=== Exercise instructions ===
Take the lines below beginning at the line that has "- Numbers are" and stopping after the line that has "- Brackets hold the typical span", and print them exactly as they are, with no other lines.

=== Information provided ===
+++
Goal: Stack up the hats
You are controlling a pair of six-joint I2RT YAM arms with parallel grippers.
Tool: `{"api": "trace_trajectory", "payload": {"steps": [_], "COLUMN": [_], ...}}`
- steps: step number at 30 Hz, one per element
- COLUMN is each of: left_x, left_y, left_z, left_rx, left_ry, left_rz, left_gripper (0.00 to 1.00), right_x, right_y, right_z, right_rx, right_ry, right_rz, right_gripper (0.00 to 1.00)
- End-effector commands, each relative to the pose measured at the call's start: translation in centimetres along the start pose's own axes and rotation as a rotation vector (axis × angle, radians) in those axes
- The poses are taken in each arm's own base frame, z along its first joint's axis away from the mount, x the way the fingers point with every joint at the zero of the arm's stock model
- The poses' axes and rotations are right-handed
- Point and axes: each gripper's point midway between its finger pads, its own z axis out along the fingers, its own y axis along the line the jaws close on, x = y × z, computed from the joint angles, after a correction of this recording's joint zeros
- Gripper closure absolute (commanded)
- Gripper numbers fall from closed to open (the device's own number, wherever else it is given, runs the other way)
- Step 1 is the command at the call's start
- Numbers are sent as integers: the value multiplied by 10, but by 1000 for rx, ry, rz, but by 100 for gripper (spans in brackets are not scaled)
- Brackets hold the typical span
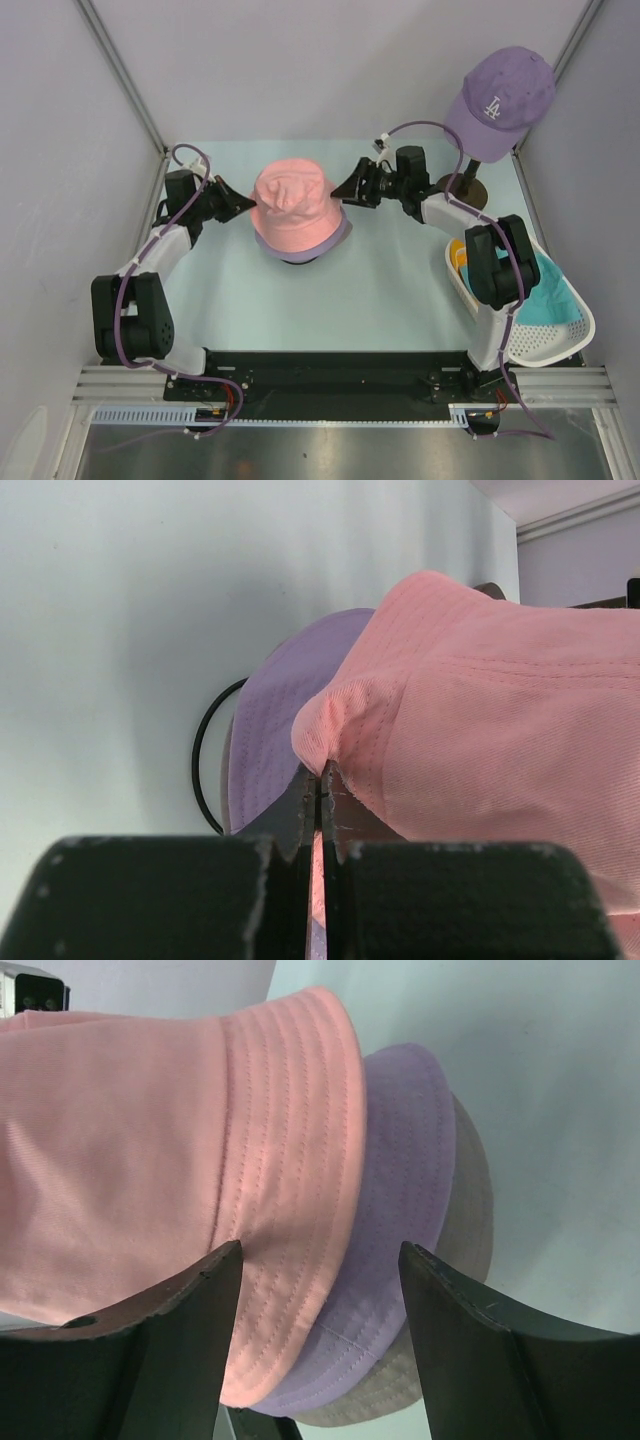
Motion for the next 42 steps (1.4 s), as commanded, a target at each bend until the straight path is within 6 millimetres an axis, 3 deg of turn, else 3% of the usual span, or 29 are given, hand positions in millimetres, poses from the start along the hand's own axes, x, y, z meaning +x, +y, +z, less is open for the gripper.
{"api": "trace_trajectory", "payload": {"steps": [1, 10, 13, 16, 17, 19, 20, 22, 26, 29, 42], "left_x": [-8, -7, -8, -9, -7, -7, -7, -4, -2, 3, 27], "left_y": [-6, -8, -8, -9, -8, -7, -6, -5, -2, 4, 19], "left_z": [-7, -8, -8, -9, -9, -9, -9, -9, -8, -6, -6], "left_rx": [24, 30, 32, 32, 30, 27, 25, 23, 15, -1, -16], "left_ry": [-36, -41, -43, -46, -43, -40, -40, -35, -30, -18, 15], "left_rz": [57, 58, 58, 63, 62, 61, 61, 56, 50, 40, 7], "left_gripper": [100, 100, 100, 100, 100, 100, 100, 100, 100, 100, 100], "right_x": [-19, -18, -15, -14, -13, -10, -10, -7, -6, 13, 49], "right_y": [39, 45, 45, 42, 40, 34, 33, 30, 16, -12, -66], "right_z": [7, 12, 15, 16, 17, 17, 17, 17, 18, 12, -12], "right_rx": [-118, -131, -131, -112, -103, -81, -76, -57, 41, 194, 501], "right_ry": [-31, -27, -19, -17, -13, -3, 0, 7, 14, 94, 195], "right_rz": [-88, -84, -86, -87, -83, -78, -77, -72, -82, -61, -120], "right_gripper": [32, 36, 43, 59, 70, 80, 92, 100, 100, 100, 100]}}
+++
=== Finished exercise ===
- Numbers are sent as integers: the value multiplied by 10, but by 1000 for rx, ry, rz, but by 100 for gripper (spans in brackets are not scaled)
- Brackets hold the typical span

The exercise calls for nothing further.